He began to strain against the bonds, pulling rhythmically, using his entire body. Every pull sent a bolt of agony through his cracked ribs, and his vision swam with black spots.
He gritted his teeth, the sound a low growl in his throat.
He focused on the memory of her touch, the scent of lavender and paper that clung to her. He channeled every ounce of his pain and fury into the task.
The rawhide, shrinking and tightening in the Texas sun, was unforgiving. His wrists were raw and bleeding, but he felt a faint give.
A fraction of an inch. It was enough.
He rolled onto his stomach, pushing himself up despite the screaming protest from his torso. Using the leverage of his own body, he twisted and pulled, the friction searing his skin.
The world narrowed to this single, excruciating effort. Time ceased to exist.
There was only the pain, the bonds, and the image of Beatrice’s face.
With a final, desperate wrench, his right hand slipped free.
A wave of dizziness washed over him, and he collapsed, gasping in the dust. Freedom was just another form of agony.
He lay there for a long time, letting his heart hammer against his broken ribs. Then, slowly, shakily, he untied his other hand and his feet.

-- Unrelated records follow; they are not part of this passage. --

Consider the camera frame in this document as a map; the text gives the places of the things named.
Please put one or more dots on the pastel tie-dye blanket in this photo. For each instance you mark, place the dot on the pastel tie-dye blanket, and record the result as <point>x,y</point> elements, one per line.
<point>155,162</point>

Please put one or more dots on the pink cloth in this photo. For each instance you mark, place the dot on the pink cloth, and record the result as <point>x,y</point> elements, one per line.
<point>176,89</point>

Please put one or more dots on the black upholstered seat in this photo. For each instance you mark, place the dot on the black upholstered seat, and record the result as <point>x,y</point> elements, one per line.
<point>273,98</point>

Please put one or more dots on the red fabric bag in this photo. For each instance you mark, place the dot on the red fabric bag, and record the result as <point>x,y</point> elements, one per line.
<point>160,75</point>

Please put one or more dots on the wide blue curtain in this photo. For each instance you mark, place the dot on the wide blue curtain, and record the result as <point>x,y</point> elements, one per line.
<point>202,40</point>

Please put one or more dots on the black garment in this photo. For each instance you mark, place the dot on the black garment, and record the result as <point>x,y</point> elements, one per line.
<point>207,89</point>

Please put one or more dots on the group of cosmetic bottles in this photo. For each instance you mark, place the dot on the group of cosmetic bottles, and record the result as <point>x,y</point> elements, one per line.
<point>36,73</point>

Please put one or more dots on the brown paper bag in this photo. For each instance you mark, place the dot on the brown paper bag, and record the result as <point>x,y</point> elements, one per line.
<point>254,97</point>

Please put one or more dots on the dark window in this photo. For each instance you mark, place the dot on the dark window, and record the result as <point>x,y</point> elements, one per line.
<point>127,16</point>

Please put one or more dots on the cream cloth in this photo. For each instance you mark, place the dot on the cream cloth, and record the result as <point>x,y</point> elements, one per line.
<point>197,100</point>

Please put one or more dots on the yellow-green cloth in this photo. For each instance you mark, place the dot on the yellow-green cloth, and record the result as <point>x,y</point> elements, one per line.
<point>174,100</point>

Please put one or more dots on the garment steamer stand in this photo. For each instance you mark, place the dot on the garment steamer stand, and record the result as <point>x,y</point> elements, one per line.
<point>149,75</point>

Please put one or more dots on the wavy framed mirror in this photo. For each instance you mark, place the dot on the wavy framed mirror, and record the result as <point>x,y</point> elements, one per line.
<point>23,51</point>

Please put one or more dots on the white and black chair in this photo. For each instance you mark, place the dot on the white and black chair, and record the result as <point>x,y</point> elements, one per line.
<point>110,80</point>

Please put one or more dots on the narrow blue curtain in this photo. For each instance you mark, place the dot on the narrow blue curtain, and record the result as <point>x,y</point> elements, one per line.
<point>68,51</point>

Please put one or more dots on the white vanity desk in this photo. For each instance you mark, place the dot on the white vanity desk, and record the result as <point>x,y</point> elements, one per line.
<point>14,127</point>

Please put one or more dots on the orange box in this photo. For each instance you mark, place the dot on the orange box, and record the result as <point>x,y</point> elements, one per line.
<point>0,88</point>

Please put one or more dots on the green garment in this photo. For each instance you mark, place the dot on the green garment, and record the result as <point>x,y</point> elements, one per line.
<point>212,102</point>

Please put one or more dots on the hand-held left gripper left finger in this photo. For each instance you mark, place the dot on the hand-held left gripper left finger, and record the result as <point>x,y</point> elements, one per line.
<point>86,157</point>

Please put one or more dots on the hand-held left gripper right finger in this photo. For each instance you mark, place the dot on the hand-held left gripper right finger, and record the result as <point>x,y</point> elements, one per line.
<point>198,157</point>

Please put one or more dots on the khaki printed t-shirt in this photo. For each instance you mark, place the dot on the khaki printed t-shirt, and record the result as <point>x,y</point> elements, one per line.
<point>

He staggered to his feet, a ghost of a man held together by sheer will. He was battered, broken, and alone.
The canyon was lost. The lilies were likely gone.
But Beatrice might be alive. And as long as that possibility existed, he was not defeated.
He turned his face towards the distant hills, where he knew his grandmother’s camp lay. It was the only sanctuary he had left.
It was the only place Beatrice might think to go, if she had made it out. He took one step, then another, his body a symphony of pain, his mind a single, unwavering note.
Find her.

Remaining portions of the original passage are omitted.